Work required:
Your answer should be the full data, transcribed exactly, with no pictures in it.

Information provided:
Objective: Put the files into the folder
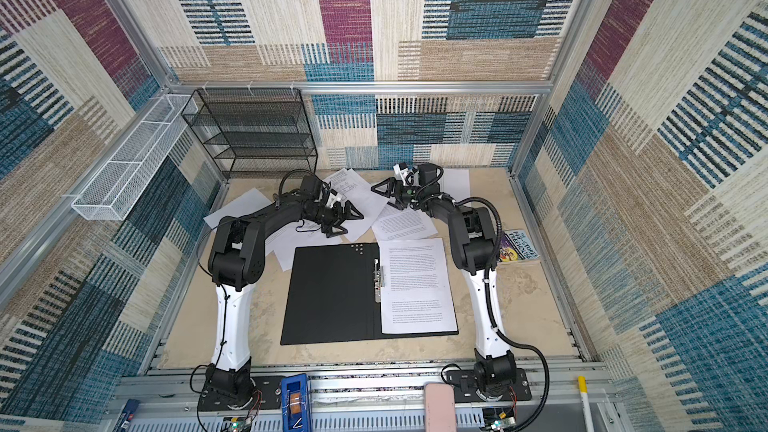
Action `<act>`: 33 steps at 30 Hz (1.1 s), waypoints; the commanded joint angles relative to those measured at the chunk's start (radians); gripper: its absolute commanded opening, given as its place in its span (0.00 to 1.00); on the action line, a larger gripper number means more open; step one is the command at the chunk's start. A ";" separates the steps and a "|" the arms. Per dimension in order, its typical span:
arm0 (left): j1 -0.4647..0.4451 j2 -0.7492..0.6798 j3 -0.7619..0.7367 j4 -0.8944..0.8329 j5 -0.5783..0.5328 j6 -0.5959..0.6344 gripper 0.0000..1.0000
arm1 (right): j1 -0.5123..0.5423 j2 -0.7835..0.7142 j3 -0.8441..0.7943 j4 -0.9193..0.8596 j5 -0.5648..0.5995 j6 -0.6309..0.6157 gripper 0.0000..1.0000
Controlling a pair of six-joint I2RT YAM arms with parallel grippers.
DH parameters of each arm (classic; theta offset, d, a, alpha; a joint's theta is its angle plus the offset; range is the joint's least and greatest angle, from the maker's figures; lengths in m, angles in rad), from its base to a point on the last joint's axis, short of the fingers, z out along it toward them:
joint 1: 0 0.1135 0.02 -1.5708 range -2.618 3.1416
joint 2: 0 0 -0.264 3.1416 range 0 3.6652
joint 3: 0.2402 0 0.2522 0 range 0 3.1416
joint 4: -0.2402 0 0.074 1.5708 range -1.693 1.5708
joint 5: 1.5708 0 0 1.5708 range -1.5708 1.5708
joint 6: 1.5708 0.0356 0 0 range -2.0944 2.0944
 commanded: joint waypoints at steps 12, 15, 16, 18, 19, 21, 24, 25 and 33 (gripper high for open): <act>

Result of the task:
Objective: Put the files into the folder
Action `<act>`: 33 steps at 30 Hz (1.1 s), waypoints; the commanded joint angles relative to those measured at the chunk's start (radians); gripper: its absolute commanded opening, given as its place in its span (0.00 to 1.00); on the action line, a larger gripper number means more open; step one is the command at the chunk's start. A ";" separates the steps and a "|" the arms. Per dimension in order, its typical span:
arm0 (left): j1 -0.4647..0.4451 j2 -0.7492..0.6798 j3 -0.7619..0.7367 j4 -0.8944..0.8329 j5 -0.5783..0.5328 j6 -0.5959..0.6344 gripper 0.0000..1.0000
arm1 (right): j1 -0.5123..0.5423 j2 -0.7835..0.7142 j3 -0.8441..0.7943 j4 -0.9193..0.8596 j5 -0.5648..0.5995 j6 -0.6309..0.6157 gripper 0.0000..1.0000
Controlling a pair of six-joint I2RT YAM arms with parallel grippers.
DH parameters of each arm (classic; theta offset, d, a, alpha; a joint's theta is its angle plus the offset; range is the joint's least and greatest angle, from the maker's figures; lengths in m, angles in rad), from its base to a point on the last joint's axis, short of the fingers, z out along it toward them:
joint 1: 0 0.1135 0.02 -1.5708 range -2.618 3.1416
joint 2: 0 0 -0.264 3.1416 range 0 3.6652
joint 3: 0.2402 0 0.2522 0 range 0 3.1416
joint 4: -0.2402 0 0.074 1.5708 range -1.693 1.5708
joint 5: 1.5708 0 0 1.5708 range -1.5708 1.5708
joint 6: 1.5708 0.0356 0 0 range -2.0944 2.0944
 commanded: joint waypoints at steps 12, 15, 16, 18, 19, 21, 24, 25 and 33 (gripper high for open): <act>

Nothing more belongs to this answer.